BRIEF :: Give back exactly the lines from the start of the listing to the line containing "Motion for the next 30", inclusive, and nothing beyond them.

EXCERPTED RECORDS ::
Start of Block

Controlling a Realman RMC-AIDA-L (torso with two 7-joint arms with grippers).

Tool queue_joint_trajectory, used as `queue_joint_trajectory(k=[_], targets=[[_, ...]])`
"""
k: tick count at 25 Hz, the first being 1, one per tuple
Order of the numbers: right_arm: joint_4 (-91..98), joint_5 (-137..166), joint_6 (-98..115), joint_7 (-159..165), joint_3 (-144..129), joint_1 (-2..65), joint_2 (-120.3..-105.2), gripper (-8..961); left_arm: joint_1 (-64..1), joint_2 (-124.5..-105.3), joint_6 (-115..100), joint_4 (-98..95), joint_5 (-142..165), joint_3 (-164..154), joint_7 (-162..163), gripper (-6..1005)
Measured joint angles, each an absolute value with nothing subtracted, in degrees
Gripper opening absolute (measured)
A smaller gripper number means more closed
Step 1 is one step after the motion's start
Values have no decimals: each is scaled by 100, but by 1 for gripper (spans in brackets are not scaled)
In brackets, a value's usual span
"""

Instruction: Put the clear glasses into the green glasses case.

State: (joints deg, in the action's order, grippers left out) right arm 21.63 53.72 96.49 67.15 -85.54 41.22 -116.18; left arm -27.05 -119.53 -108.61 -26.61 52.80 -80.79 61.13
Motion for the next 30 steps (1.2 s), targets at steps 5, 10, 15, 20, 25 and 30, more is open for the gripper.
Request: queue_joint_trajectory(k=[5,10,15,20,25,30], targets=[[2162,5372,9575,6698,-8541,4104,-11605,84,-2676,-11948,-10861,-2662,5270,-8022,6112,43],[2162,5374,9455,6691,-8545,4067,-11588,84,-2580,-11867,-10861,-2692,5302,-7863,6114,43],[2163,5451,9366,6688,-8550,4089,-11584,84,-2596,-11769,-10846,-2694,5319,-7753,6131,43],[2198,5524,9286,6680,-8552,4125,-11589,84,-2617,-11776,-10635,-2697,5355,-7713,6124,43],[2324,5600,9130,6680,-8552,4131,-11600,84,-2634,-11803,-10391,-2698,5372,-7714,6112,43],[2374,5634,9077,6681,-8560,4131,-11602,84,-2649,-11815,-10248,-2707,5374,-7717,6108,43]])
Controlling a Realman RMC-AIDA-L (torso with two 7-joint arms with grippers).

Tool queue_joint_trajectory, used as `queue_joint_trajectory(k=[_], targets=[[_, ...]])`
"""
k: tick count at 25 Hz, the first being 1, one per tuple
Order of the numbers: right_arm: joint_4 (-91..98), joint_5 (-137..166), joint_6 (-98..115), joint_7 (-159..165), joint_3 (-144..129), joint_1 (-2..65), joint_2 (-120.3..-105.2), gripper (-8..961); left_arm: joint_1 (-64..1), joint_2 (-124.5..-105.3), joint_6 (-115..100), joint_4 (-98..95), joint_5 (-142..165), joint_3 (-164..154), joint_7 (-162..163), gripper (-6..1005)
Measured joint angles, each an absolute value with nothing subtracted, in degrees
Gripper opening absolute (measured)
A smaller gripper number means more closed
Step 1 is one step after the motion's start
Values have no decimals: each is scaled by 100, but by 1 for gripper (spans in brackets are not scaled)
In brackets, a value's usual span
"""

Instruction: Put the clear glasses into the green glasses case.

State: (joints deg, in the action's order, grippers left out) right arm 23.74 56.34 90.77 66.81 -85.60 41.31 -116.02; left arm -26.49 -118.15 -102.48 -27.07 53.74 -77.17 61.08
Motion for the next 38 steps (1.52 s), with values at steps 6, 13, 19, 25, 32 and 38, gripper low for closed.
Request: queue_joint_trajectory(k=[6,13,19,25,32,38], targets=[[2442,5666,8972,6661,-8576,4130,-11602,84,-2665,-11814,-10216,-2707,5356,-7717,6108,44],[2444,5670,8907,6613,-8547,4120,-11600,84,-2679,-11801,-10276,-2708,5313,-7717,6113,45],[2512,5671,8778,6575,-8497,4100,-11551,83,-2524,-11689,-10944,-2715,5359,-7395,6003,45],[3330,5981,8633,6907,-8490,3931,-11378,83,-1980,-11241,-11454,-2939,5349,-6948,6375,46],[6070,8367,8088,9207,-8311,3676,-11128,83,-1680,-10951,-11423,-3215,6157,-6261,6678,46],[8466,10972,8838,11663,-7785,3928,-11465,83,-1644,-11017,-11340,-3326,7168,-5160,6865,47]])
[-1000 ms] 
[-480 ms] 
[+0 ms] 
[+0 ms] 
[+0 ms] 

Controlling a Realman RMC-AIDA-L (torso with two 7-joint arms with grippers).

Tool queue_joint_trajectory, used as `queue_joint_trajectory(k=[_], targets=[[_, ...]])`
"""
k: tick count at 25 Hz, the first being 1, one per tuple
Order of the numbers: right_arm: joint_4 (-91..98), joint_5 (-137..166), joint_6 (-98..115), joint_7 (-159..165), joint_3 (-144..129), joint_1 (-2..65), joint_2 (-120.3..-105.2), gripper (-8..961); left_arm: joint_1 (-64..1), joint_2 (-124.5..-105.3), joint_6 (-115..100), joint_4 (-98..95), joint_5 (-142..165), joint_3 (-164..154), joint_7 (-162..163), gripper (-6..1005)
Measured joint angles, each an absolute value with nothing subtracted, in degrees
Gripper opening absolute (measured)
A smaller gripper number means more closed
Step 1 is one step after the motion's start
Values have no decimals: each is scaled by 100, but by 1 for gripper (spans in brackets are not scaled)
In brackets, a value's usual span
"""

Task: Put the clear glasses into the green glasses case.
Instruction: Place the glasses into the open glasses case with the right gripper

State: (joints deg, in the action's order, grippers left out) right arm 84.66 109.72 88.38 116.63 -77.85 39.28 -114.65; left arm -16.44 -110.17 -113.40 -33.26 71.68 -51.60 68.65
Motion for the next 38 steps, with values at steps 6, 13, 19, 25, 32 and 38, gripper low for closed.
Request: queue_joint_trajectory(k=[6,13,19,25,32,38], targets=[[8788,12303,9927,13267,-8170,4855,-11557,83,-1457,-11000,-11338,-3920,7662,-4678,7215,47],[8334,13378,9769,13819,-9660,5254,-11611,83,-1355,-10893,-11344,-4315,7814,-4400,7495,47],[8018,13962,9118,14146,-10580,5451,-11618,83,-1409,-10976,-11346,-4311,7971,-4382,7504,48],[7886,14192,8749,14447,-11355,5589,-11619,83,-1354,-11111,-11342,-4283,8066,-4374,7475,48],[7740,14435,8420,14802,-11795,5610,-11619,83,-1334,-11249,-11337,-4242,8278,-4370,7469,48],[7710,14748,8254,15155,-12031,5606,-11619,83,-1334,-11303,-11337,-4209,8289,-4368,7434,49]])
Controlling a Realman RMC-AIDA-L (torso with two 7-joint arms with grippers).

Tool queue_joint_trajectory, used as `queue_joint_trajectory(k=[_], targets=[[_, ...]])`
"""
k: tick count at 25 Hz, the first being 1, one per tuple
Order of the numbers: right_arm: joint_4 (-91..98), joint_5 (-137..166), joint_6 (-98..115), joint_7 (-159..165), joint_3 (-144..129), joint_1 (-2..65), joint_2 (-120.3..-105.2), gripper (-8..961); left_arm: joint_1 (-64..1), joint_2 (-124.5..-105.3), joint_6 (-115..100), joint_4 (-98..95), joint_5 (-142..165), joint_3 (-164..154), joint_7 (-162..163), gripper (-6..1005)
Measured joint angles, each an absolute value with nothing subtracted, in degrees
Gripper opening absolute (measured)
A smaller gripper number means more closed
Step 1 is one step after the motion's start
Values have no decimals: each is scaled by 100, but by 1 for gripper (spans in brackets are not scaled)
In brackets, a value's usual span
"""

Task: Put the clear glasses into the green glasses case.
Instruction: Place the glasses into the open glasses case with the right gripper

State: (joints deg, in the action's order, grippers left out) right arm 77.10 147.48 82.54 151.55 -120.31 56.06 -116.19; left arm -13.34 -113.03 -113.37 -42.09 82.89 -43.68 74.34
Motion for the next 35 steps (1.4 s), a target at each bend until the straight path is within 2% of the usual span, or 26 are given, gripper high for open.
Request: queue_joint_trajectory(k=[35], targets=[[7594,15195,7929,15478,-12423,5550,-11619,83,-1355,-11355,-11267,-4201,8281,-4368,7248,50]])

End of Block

RESPONSE TO THE EXERCISE ::
Controlling a Realman RMC-AIDA-L (torso with two 7-joint arms with grippers).

Tool queue_joint_trajectory, used as `queue_joint_trajectory(k=[_], targets=[[_, ...]])`
"""
k: tick count at 25 Hz, the first being 1, one per tuple
Order of the numbers: right_arm: joint_4 (-91..98), joint_5 (-137..166), joint_6 (-98..115), joint_7 (-159..165), joint_3 (-144..129), joint_1 (-2..65), joint_2 (-120.3..-105.2), gripper (-8..961); left_arm: joint_1 (-64..1), joint_2 (-124.5..-105.3), joint_6 (-115..100), joint_4 (-98..95), joint_5 (-142..165), joint_3 (-164..154), joint_7 (-162..163), gripper (-6..1005)
Measured joint angles, each an absolute value with nothing subtracted, in degrees
Gripper opening absolute (measured)
A smaller gripper number means more closed
Step 1 is one step after the motion's start
Values have no decimals: each is scaled by 100, but by 1 for gripper (spans in brackets are not scaled)
In brackets, a value's usual span
"""

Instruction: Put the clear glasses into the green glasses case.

State: (joints deg, in the action's order, grippers left out) right arm 21.63 53.72 96.49 67.15 -85.54 41.22 -116.18; left arm -27.05 -119.53 -108.61 -26.61 52.80 -80.79 61.13
Motion for the next 30 steps (1.2 s), targets at steps 5, 10, 15, 20, 25 and 30, more is open for the gripper.

No further answer will be given.